Exercise aim: For this exercise, copy all the data exactly and include none of the pictures.

Supplied data:
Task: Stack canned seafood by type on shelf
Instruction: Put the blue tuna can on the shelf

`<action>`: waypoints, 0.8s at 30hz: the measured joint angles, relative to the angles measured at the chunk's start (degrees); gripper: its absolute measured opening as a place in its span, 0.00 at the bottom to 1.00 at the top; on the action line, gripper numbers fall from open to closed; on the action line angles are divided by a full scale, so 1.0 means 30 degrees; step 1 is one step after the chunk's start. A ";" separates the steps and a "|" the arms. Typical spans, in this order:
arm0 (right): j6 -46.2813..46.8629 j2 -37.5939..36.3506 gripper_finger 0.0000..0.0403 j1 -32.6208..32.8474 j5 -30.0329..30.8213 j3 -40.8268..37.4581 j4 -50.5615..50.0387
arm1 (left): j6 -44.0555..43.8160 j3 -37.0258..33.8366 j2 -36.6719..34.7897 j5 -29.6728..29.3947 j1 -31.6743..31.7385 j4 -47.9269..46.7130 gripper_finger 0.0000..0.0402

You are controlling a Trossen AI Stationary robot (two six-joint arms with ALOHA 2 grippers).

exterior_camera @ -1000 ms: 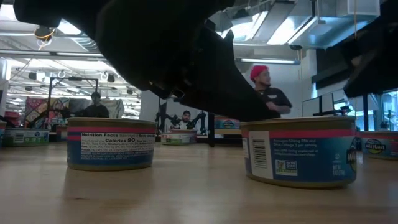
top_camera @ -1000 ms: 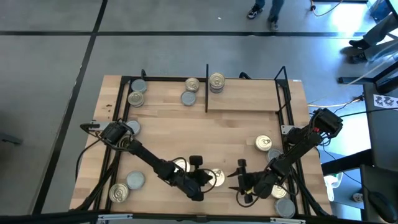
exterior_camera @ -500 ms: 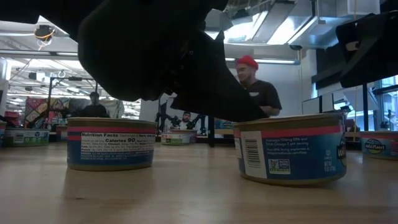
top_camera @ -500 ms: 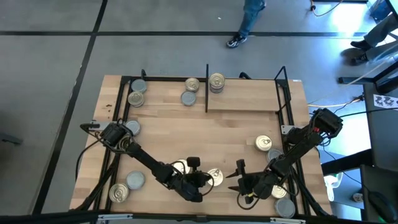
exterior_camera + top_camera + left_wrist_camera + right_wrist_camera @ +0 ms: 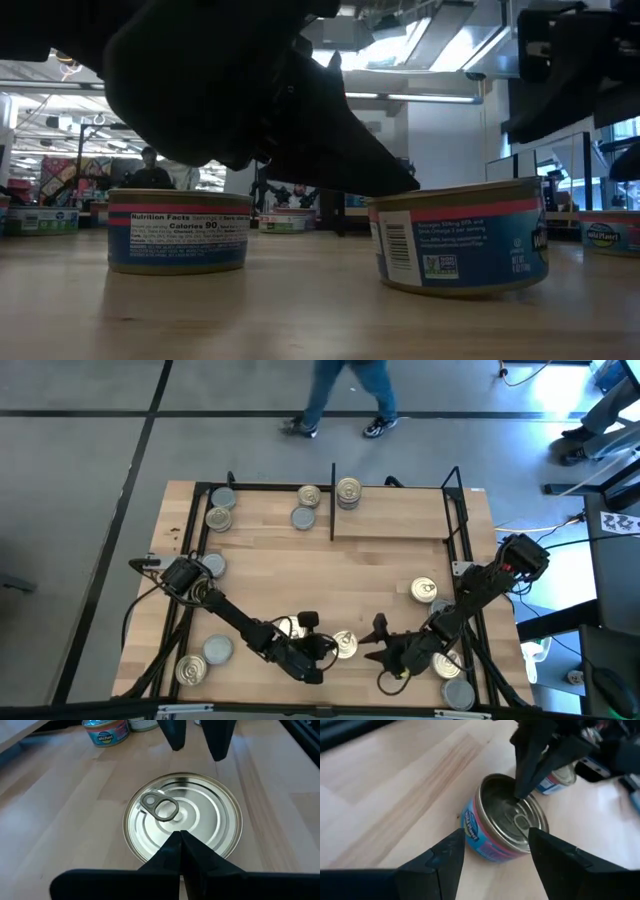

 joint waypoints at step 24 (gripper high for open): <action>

Output of the task:
Task: Stack canned seafood by type on shelf
Instruction: Put the blue tuna can on the shelf

`<action>`: waypoints, 0.8s at 30hz: the measured joint angles, relative to the angles measured at the chunk's start (degrees); gripper: its absolute measured opening as a place in its span, 0.00 at the bottom to 1.00 at the top; on the action line, gripper numbers fall from open to closed; on the action line angles are divided by a full scale, so 1.0 means 30 degrees; step 1 is one step after the chunk's start. A ";" separates the steps and a "|" the arms. Typical spans, in this order:
arm0 (right): j6 -46.2813..46.8629 j2 -37.5939..36.3506 gripper_finger 0.0000..0.0403 j1 -32.6208..32.8474 j5 -30.0329..30.8213 j3 -40.8268..37.4581 j4 -50.5615..50.0387
arm1 (left): j6 -44.0555..43.8160 j3 -37.0258..33.8366 j2 -36.6719..34.7897 j5 -29.6728..29.3947 j1 -31.6743..31.7385 j4 -47.9269..46.7130 gripper_finger 0.0000..0.0402

You are controlling a Trossen AI Stationary robot (two six-joint arms with ALOHA 2 grippers).

exterior_camera @ -1000 ms: 
top_camera @ -1000 ms: 
exterior_camera @ -500 ms: 
top_camera @ -500 ms: 
exterior_camera + top_camera + left_wrist_camera + right_wrist_camera @ +0 ms: 

 joint waypoints at step 24 (gripper high for open): <action>

The response to the exercise is now finished.